Turn any page into a JSON API with Cloudflare Workers
By Mike Street
Cloudflare workers are Cloudflare's answer to edge/serverless functions. Code that lives "on the edge". You can read more about them here:
- Understanding Edge Functions: The Edge and Beyond
- Introducing Cloudflare Workers: Run JavaScript Service Workers at the Edge
What I understand them is allowing me to write some JavaScript on someone else's server. The cool thing about Cloudflare Workers is they can intercept a request, tweak it, and return it (like a self-owned man-in-the-middle attack). One example of this is adding an extra cookie to the request.
However, this blog isn't covering that - instead we are going to utilise HTMLRewriter
- a class which allows you to modify/search/replace the HTML response.
The original purpose of the HTMLRewriter
is to modify the response - you could use it to add some dynamic content to a static page, for example. The thing if offers, though, is a powerful API for analysing and extracting data from the page - we can leverage that to extract key, consistent elements and assign them keys in a JSON array/object.
For the examples in this post, we'll turn a blog post from this website into a "simple" API endpoint.
Note: for this blog, we will be using the Quick edit in the worker interface - but you can develop locally.
Setting up the worker
Log into Cloudflare and create a new Worker service - call it what you wish and select HTTP handler. Once ready, click the Quick edit button in the top right.
To get started, copy and paste the below code:
// Set the page to get
const url = 'https://www.mikestreety.co.uk/blog/how-to-delete-a-git-branch/'
// Set up a fetch handler
addEventListener('fetch', event => {
event.respondWith(handleRequest(event.request));
});
// Handle the request
async function handleRequest(request) {
// Load the URL
let response = await fetch(url);
// Get the contents
let html = await response.text();
// Return the contents
return new Response(html, {
headers: {
'content-type': 'text/html;charset=UTF-8',
},
});
}
You can click the Send button in the debugger and view the output or Save and deploy and visit the page in the browser. This returns the html of the page directly - without doing anything to it.
Modify the HTML
If you wanted to change the response, you can introduce the HTMLRewriter
. As a first example, this updates the h1
on the page to be the current date
async function handleRequest(request) {
let response = await fetch(url);
// Start our HTML Rewriter
return new HTMLRewriter()
// Select the h1
.on('h1', {
// Modify the element
element(element) {
element.setInnerContent(new Date());
}
})
// Pass in the response
.transform(response)
}
One thing to note is the transform()
function goes last.
The on()
method takes a jQuery-like DOM selector, this can be classes or IDs or HTML elements (or a mix) - you can be as specific as you like.
Initial JSON array
Now we know how to initialise the HTMLRewriter
, we can start to see how we could utilise it. The on()
method also has a text
method, for returning the text of the element.

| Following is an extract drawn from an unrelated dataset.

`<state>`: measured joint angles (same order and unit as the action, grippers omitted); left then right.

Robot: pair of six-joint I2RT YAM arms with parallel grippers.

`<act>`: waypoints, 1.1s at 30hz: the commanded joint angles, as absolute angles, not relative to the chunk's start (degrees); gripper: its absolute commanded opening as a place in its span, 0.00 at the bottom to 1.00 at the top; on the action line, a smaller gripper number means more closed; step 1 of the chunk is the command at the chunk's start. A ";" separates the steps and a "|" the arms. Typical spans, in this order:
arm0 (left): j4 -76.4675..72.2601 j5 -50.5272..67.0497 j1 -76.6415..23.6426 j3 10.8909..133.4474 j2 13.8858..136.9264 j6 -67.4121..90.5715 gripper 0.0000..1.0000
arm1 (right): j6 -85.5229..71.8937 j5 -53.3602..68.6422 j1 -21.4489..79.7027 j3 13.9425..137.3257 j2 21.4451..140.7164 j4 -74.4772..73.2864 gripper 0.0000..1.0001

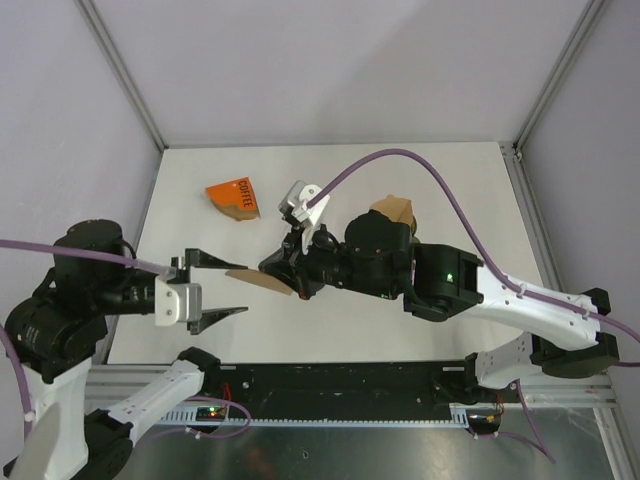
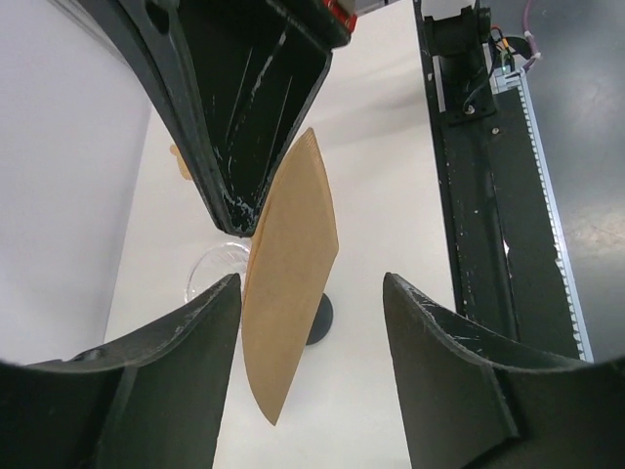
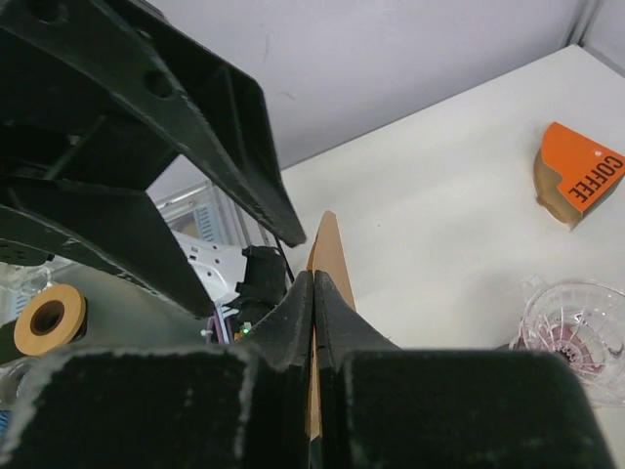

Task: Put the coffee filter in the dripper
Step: Place the coffee filter in the coffee dripper.

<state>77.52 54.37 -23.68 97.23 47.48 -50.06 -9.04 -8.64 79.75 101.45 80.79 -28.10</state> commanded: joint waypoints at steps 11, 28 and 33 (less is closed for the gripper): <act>75.81 58.97 -24.07 95.14 48.15 -50.19 0.58 | -9.35 -9.99 80.51 101.95 79.33 -24.14 0.00; 77.32 60.62 -24.30 95.88 48.03 -51.39 0.57 | -9.42 -10.06 80.25 103.06 80.68 -24.26 0.00; 77.43 58.75 -24.47 96.75 48.21 -51.46 0.57 | -9.48 -9.68 80.26 103.17 81.01 -24.15 0.00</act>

As a proof of concept, let's grab the contents of the h1
and the gitlab
link at the bottom of the post.
async function handleRequest(request) {
let response = await fetch(url);
// Set up a placeholder array
let output = {};
// Start our HTML Rewriter
await new HTMLRewriter()
.on('h1', {
text(text) {
// It loads the data a couple of times, so we need to append
output['h1'] = (output['h1'] === undefined ? '' : output['h1']) + text.text;
}
})
.on('.meta.source a', {
element(element) {
// It loads the data a couple of times, so we need to append
output['git_source'] = (output['git_source'] === undefined ? '' : output['git_source']) + element.getAttribute('href');
}
})
.transform(response)
// Convert it to an array
.arrayBuffer();
// Convert the output to JSON
const json = JSON.stringify(output, null, 2)
// Return the JSON
return new Response(json, {
headers: {
'content-type': 'application/json;charset=UTF-8'
}
});
}
This is a bit more complicated and there are a couple of gotchas:
- The text is actually in
text.text
- I can't work out why, but it seems ti loops through a couple of times, so you have to append to the item if it exists
- The response needs converting to the an array for it to work
However, when you click the Send button, you should see a 2 property JSON object, so you can start to see how our API could develop.
Additional properties
From here you can find and add any element on the page. You might find some creative selectors might be needed but if you are scraping your HTML, you can add IDs and classes to suit.
Here are some more examples of the types of elements & how you might select them:
Image src
.on('.photo img', {
element(element) {
// Data
output['img'] = element.getAttribute('src')
}
})
Link & text
.on('p a', {
text(text) {
output['link_text'] = text.text
},
element(element) {
output['link_url'] = element.getAttribute('href');
}
})
Date from a string
.on('.time', {
text(text) {
if(text.text) {
let date = (new Date(Date.parse(text.text))).toISOString().split('T')[0]
output['date'] = date
}
}
})
Conclusion
Hopefully this should give you a good start on using the HTMLRewriter
to convert a HTML document into a JSON endpoint.